Before attending law school, Joan had worked many years as a software developer and coder in prominent companies such as Merrill Lynch, as well as tech start-ups. When I approached her with a request to help as we transitioned the software through which we operated LiveHelp, she jumped at the chance. She was later instrumental in setting up a system through which to manage and track the many emails that come in to LawHelpNY requesting legal information.
Joan continues to make herself available to LawHelpNY, even while becoming certified as a FINRA arbitrator, taking on paid tech projects, serving on the town’s Wetlands and Conservation Commission and the community’s Board of Directors as the representative for the youth programs, volunteering at her children’s school, training for the New York City Marathon, and searching for the legal position that will be a good match for her skills and her commitment to remaining available to her family. Such a balancing act is unsurprising, given Joan’s ability to simultaneously excel at law school (she made Dean’s list every semester), engage multiple judicial internships, and be present to her then diaper-clad children. When asked how she did it, Joan replied “Time management is my superpower. I knew what my priorities were and built a routine around them. Errands will always be a low priority for me, I do most of them on my phone – sometimes I buy groceries at the gas station while filling my tank…”
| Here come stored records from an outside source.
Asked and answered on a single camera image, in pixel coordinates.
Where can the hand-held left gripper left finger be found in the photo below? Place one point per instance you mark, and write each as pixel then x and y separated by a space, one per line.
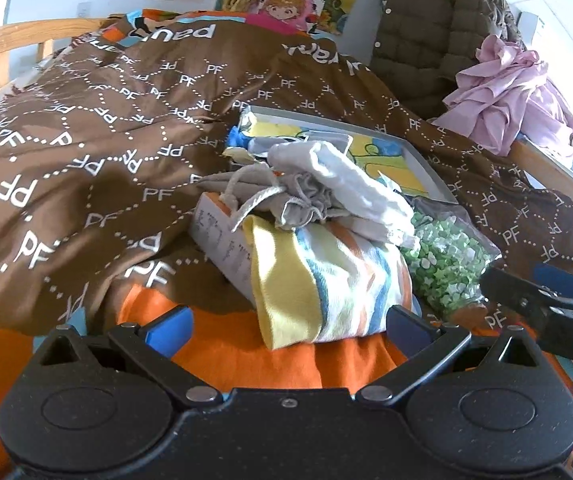
pixel 169 332

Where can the clear bag of green bits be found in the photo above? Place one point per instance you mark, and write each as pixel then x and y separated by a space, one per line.
pixel 441 260

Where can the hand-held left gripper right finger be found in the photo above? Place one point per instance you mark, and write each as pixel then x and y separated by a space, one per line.
pixel 411 331

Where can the brown and orange printed blanket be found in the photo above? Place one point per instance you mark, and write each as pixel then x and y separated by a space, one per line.
pixel 91 125

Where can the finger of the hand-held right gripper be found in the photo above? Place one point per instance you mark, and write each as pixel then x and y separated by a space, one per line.
pixel 531 305
pixel 566 280

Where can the grey sock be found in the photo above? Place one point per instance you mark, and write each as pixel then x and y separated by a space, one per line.
pixel 306 195

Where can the pink cloth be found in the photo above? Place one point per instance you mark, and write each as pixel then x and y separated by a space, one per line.
pixel 496 100

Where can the grey tray box cartoon print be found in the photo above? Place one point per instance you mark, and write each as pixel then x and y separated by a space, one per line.
pixel 396 160

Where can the white cardboard box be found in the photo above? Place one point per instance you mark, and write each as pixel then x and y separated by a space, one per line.
pixel 216 240

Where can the white wall switch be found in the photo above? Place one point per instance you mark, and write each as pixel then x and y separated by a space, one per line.
pixel 84 11

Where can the white sock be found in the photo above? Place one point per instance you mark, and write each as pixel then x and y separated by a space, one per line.
pixel 346 180

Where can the olive quilted jacket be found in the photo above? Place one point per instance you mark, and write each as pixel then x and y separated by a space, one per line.
pixel 426 35

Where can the yellow blue orange striped cloth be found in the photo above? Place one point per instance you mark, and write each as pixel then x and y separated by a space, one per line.
pixel 346 285

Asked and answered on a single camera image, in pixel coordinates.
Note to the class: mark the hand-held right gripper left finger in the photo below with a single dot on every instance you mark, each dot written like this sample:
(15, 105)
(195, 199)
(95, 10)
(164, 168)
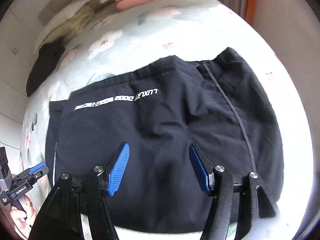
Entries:
(118, 170)

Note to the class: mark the beige pillow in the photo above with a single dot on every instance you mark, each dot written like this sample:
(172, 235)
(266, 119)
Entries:
(80, 20)

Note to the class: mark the black folded cloth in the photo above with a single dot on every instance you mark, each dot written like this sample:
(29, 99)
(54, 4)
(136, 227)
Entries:
(46, 65)

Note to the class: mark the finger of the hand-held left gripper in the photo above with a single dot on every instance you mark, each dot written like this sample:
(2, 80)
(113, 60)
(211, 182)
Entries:
(37, 177)
(40, 168)

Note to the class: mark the black hooded jacket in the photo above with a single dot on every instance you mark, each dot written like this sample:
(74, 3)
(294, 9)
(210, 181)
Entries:
(162, 130)

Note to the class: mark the floral bed sheet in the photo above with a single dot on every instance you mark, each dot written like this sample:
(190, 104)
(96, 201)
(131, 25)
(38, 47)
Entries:
(150, 30)

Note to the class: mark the white pillow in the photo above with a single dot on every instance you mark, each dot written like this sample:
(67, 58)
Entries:
(60, 20)

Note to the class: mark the person's left hand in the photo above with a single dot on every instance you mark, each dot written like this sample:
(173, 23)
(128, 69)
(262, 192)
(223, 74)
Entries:
(21, 216)

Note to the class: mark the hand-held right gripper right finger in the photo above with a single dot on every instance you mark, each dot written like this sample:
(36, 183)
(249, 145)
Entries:
(198, 170)

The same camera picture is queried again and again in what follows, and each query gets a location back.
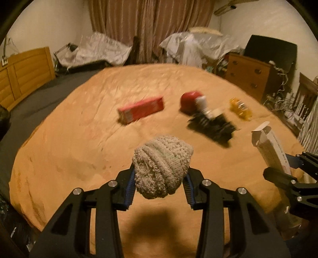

When asked what she envisions for her legal career, Joan replied, “I’m still trying to figure this out. In tech, I always had a lot of flexibility and even though coders are predominately male, it’s actually a great fit for women and work-life balance. … I’ve found that law is not so progressive, so it’s a little tricky to get started at this stage in life. I have met a lot of moms who are lawyers but not practicing, even though they would like to be in some form. Apparently, the way law is generally practiced today is not conducive to being the primary parent. I think there’s an opportunity here, especially with the demand for legal services, but I haven’t figured it out yet.” There is one thing though that has become clear– there is a place in the legal services world for tech skills like Joan’s.
LiveHelp is an online chat service designed to help users navigate legal aid websites and locate legal information, resources and referrals. LiveHelp volunteers offer individuals real-time assistance by pointing the way towards resources written in plain language about their legal problem and/or by helping them identify a free legal aid organization for representation or advice. LiveHelp operators are primarily law students and law graduates, working under the supervision of an attorney.
LawHelpNY, a program of Pro Bono Net, is New York’s leading online tool for helping low-income New Yorkers find solutions to their legal programs. Available in both English and Spanish, it provides and promotes access to high-quality online information about free legal services throughout New York, legal rights in a broad range of substantive areas, the court system, and related advocacy, government and social service organizations.